Bizim için telefonların çalışır durumda olması sıradan bir durum. Ancak hemen her merkeze baskın yapan, hatta operatörlerin de binalarına girildiği ortamda telefona her bastığımızda çevir sesi aldık. Bastığımız her karakter SMS olarak karşıya gitti ve çok sıkışık alanları bir kenara bırakırsak cep telefonundan internet çoğunlukla kesintisiz ve sorunsuz çalıştı. Eğer cep telefonları kesilmiş olsaydı insanların darbe girişimine karşı durması ve bu sabah bulduğumuz Türkiye aynı olmayabilirdi. Emeği geçenlere, baz istasyonlarının bütünlüğünü sağlayan teknisyenlerden genel müdürlere kadar herkes bir teşekkür ve takdiri hak ediyor.

Yaşanan süreç için açıklama yapan Turkcell kullanıcılara ek kullanım hakkı sundu. Vatandaşın acil iletişim ihtiyaçlarını karşılayıp yakınlarına ulaşabilmeleri için tüm kullanıcılara ücretsiz konuşma, SMS ve internet yüklemesi yapılacağını dile getiren şirket, hiçbir hizmetin aksamaması için gerekli tüm önlemleri aldığını söyledi.

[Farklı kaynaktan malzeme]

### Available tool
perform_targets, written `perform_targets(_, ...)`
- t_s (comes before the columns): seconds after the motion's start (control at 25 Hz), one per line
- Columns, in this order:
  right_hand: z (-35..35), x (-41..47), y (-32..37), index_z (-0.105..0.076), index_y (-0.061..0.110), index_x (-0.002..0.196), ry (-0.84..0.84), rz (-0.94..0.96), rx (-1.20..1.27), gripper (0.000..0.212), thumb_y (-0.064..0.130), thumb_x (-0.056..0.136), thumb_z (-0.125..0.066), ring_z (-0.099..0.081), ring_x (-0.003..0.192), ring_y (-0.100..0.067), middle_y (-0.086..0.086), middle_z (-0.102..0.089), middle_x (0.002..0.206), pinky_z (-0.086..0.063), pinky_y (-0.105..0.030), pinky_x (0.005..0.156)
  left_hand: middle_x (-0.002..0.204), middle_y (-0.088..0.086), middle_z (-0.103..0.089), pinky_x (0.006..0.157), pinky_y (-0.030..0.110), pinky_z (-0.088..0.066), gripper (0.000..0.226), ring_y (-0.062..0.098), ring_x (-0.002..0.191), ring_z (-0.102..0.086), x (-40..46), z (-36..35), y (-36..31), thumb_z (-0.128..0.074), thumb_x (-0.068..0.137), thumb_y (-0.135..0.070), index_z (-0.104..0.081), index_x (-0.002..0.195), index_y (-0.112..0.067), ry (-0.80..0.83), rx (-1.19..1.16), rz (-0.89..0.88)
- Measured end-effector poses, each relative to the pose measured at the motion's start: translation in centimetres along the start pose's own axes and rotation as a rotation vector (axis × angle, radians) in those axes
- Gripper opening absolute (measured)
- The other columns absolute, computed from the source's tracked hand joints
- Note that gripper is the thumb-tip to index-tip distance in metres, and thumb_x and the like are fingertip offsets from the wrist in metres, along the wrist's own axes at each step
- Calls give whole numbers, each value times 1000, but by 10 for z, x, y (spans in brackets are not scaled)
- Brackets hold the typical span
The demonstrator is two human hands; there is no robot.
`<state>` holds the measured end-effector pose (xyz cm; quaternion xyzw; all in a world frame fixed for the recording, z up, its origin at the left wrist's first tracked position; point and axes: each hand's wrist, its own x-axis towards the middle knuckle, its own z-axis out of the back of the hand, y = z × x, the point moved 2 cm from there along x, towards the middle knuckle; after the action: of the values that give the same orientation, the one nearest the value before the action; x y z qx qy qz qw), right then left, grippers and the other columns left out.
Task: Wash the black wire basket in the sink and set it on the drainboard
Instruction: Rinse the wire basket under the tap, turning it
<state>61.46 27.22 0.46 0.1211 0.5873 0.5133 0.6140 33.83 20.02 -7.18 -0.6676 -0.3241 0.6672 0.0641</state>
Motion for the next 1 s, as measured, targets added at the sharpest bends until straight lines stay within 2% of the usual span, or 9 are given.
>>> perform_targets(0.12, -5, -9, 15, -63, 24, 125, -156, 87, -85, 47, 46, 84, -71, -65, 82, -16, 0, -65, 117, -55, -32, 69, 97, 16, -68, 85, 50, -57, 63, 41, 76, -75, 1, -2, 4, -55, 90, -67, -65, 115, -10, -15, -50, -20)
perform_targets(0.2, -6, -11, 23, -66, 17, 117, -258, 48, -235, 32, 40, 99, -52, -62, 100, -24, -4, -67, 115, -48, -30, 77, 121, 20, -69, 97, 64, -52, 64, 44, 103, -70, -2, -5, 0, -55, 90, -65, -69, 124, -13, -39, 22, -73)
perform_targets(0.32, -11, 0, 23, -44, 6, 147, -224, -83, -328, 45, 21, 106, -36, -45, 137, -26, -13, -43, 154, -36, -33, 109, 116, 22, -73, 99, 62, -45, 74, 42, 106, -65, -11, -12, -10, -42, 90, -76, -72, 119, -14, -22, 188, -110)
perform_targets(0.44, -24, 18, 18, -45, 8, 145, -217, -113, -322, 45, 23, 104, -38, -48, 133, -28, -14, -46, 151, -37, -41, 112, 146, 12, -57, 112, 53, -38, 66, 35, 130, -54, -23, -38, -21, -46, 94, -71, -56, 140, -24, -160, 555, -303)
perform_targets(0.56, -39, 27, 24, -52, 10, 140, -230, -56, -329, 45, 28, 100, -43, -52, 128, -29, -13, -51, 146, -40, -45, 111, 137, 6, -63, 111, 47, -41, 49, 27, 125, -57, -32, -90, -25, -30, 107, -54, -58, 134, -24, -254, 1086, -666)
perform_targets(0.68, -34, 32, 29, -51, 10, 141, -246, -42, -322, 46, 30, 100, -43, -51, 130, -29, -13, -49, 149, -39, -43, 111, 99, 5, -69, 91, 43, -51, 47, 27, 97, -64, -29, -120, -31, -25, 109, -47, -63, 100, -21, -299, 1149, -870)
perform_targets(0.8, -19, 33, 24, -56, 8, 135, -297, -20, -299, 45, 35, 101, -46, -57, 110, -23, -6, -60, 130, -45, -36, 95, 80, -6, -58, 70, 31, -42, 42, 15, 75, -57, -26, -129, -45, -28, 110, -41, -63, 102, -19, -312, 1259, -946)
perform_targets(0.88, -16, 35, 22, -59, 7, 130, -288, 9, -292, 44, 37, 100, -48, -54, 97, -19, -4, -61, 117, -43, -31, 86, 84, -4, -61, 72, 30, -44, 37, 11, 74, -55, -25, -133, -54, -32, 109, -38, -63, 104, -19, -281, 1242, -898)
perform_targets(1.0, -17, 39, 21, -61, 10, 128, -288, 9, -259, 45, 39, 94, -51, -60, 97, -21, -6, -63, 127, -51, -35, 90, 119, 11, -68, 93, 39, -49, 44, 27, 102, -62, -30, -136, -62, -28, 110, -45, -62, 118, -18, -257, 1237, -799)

Kanaat önderleri sınıfta kaldı

Güvenli yayıncılık kanallarının sesinin kesilmesi veya haberleri teyit edememesi yüzünden ortada oluşan iletişim boşluğu sosyal medya ve internet halkı tarafından ne yazık ki doldurulamadı. Milyonlarca takipçiye sahip sosyal medya starları, ortaya çıkan olaylarda kanaatleri yönlendirerek itidale davet edemedi. Bir kesim sesini tamamen kesti, bir diğer kesim ise ortada dolaşan dedikodulara çanak tutarak insanları daha çok paniğe sevk etti.

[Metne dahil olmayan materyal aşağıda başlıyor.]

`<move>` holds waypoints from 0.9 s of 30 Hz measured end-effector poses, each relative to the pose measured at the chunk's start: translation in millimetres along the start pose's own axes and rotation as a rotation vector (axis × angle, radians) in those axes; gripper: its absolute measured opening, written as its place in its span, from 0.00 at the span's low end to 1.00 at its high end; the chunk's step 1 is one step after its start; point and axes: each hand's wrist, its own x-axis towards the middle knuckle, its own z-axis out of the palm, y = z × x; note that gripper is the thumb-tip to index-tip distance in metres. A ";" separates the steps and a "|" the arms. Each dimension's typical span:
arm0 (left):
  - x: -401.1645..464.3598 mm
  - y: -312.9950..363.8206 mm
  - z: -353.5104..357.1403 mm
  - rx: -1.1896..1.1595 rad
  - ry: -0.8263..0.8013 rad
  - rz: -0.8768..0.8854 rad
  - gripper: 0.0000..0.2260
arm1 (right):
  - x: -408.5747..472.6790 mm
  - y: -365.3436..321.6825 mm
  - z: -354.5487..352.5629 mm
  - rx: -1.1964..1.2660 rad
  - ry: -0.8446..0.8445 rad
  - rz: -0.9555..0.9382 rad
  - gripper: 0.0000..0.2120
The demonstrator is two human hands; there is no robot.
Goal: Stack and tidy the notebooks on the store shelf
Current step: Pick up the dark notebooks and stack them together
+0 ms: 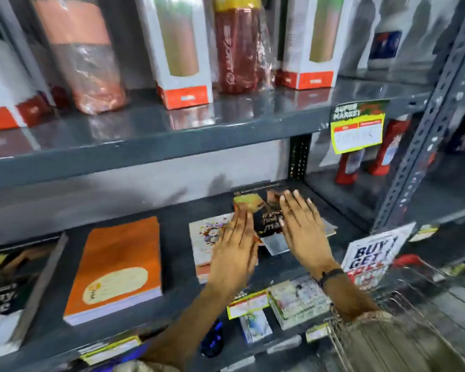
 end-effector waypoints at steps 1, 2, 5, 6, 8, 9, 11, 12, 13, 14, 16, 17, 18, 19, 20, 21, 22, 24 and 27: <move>2.6 5.9 9.6 -0.014 -0.025 -0.073 0.20 | -0.1 11.5 11.2 0.033 -0.086 0.085 0.25; 10.5 14.3 17.7 -0.074 -0.109 -0.168 0.18 | 3.1 25.6 19.4 0.063 -0.128 0.173 0.28; 26.6 34.2 39.2 -0.209 -0.407 -0.457 0.16 | 7.4 58.4 44.9 0.110 -0.427 0.458 0.28; 33.5 39.6 45.8 -0.262 -0.437 -0.534 0.17 | 11.3 67.1 48.8 0.096 -0.516 0.524 0.27; 43.2 46.2 58.4 -0.414 -0.432 -0.664 0.20 | 17.7 79.3 54.2 0.077 -0.625 0.604 0.27; 46.4 48.3 63.4 -0.493 -0.392 -0.724 0.20 | 19.6 83.7 57.3 0.059 -0.635 0.621 0.26; 52.2 49.5 72.4 -0.662 -0.285 -0.830 0.20 | 20.6 91.0 63.4 0.035 -0.619 0.647 0.27; 55.9 49.6 77.8 -0.724 -0.236 -0.873 0.21 | 20.6 94.1 66.8 0.044 -0.605 0.663 0.28; 59.7 49.0 81.6 -0.777 -0.210 -0.915 0.22 | 20.2 95.9 67.6 0.056 -0.596 0.685 0.29; 64.6 48.3 88.3 -0.874 -0.187 -0.978 0.22 | 20.2 98.1 69.5 0.062 -0.588 0.699 0.30; 79.3 52.1 94.8 -1.143 -0.151 -1.133 0.16 | 20.8 101.1 71.4 0.035 -0.554 0.702 0.31; 85.5 53.8 97.4 -1.250 -0.122 -1.193 0.13 | 21.2 101.3 70.4 0.025 -0.547 0.705 0.32; 91.6 54.4 97.4 -1.327 -0.093 -1.234 0.10 | 22.1 101.5 69.2 0.035 -0.535 0.722 0.32; 95.0 52.4 95.6 -1.385 -0.083 -1.254 0.09 | 24.5 100.0 66.3 0.073 -0.515 0.751 0.33; 95.9 47.7 92.7 -1.428 -0.075 -1.248 0.10 | 26.5 97.8 62.7 0.134 -0.484 0.786 0.33; 95.4 40.9 86.6 -1.461 -0.058 -1.230 0.12 | 29.8 93.8 57.2 0.218 -0.440 0.820 0.31; 93.8 30.7 80.7 -1.495 -0.032 -1.216 0.15 | 33.8 88.5 52.1 0.311 -0.395 0.851 0.29; 85.9 7.0 63.2 -1.563 0.020 -1.221 0.15 | 42.9 70.1 40.2 0.470 -0.330 0.888 0.22; 57.5 -43.5 29.2 -1.629 0.073 -1.203 0.11 | 56.9 20.6 26.0 0.728 -0.320 0.861 0.11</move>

Ortaya çıkan bu durum, Türkiye’nin sosyal medya kanaat önderlerinin sadece gevezelik ve muhabbet gibi durumlarda önder olduğunu, kendilerine verilen yüz binler ve milyonlarca takipçilik payenin altını dolduramadılar. İnsanları daha dikkatli olmaya çekmek yine tecrübeli gazeteci ve yazarlara kaldı.

Darbe iletişimi

Olayların durulduğu andan itibaren ortaya çıkan bilgilere göre darbe girişiminde olan kişilerin iletişim kanalları da ortaya çıktı. Ajansların geçtiği bilgilere göre darbe girişimcileri kendi aralarında kurdukları “Yurtta Sulh Biziz” isimli WhatsApp grubunu kullanmış. İddialara göre kesecekleri yollardan enterne edecekleri komutanlara kadar tüm önemli bilgileri bu küçük telefon grubu üstünden gerçekleştirmişler.

WhatsApp’ın doğası itibarıyla tüm bilgiler şifrelendiği için bunların okunması ve kesilmesi imkansız hale gelmiş. Ancak bu yapının içinde yazılmış olan mesajlar kesinlikle silinemediği için, zinciri oluşturan telefonlardan bir tanesinin bile ele geçirilmesiyle tüm gizlilik çöktü. Bütün yazışmalar açığa çıktı.